Every image generator is unique, but I've spent enough time with them to recognize some patterns. There are certain things AIs are prone to mess up -- fingers on hands, overlapping elements, extremely fine details, etcetera. Some AI image programs give you tools to edit these mistakes, which is great. But when you can't, these are my tried-and-true tips for tweaking your prompts and settings to fix your images.

These are the biggest problems I found and how to fix them. For more, check out the best AI image generators and our guide to effective AI image prompt writing.

Human faces and expressions

Katelyn Chedraoui via Canva Magic Media AI/CNET

Accurate facial expressions continually challenge AI generators. Quirky eyes, teeth and eyebrows are some of the strongest indicators that an image is AI-generated. In this case, the result was extremely funny to me, if also completely unusable. The girls are sporting some Halloween-like vampire teeth, and the dude in the back is having more than a bad hair day.

Stephen Shankland via Dall-E 3/CNET

Even with cartoon or non-realistic characters, generators struggle to moderate emotion and expressions.

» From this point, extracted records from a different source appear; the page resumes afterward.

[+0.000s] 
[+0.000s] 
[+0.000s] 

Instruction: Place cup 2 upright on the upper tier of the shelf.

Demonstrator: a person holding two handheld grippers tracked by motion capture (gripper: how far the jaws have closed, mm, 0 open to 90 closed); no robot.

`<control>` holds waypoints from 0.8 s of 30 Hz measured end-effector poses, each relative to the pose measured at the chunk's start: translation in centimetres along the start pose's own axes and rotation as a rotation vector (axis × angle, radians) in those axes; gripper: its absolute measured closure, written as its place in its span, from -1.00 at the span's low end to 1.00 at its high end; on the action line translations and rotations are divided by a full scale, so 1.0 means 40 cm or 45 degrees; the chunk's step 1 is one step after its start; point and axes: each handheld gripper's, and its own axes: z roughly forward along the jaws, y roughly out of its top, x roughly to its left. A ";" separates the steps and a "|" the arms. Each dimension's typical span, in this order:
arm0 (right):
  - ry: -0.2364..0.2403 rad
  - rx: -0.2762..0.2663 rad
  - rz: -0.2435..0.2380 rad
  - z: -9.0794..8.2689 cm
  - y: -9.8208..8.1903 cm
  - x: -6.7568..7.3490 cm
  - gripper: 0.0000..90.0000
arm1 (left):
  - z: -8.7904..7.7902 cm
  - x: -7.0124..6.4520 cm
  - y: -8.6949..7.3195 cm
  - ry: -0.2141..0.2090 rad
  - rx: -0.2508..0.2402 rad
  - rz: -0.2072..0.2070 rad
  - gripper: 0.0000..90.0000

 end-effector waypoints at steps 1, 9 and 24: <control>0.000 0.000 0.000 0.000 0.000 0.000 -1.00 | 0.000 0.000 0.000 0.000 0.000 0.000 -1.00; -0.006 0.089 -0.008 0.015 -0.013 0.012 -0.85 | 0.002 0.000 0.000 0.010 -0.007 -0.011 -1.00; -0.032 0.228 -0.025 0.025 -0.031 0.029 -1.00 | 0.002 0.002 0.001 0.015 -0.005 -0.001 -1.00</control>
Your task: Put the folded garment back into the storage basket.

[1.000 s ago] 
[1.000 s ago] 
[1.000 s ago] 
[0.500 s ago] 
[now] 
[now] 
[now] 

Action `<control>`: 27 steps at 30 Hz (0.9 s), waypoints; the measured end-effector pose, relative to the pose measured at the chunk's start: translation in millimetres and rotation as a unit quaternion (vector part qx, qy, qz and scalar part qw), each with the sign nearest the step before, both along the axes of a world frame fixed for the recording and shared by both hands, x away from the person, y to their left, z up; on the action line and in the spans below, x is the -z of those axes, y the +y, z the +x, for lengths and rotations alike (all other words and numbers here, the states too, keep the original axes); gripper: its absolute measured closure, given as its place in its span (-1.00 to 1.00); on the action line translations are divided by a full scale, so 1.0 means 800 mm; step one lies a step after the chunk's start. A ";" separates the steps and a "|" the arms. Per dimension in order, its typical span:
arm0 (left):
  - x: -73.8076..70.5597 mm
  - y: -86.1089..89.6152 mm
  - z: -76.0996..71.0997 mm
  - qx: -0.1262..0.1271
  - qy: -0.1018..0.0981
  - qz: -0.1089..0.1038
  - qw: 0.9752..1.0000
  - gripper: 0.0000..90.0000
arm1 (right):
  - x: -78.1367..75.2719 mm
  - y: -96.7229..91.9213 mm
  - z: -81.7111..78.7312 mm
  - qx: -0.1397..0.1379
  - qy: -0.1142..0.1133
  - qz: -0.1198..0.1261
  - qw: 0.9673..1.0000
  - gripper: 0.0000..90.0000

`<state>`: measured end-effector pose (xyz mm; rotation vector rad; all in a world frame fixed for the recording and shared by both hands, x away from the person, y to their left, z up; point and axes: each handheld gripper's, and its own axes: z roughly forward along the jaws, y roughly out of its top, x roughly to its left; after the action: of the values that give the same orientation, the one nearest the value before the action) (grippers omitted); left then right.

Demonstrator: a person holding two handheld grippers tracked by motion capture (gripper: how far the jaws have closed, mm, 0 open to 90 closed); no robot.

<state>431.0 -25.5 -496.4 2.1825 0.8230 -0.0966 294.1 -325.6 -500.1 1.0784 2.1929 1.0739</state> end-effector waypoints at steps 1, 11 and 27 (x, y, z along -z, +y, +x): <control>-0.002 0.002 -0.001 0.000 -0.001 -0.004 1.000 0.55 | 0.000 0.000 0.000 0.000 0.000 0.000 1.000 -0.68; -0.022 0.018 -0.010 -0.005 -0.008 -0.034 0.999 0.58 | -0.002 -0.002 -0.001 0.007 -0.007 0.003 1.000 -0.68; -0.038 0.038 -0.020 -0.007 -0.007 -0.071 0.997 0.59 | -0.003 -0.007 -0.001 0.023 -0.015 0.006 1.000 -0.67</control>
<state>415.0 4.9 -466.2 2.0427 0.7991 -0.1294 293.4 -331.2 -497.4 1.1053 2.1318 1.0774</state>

This image -- created by our best pick, Dall-E 3 -- over-amplified the prompt, and the end result was too dramatic. I'm a self-identified neat freak, but I can't imagine anyone getting this upset over what looks like hundreds of dollars of cleaning supplies. Even the best programs can fail and produce wonky results.

How to fix it: I recommend asking the service to cut down on the number of people it's trying to render -- cut down on the number of chances for error -- and using post-generation editing tools to select specific parts of the image that need regenerated or fixed. Picking a more mild adjective ("angry" rather than "enraged") might help guide the service down the right path.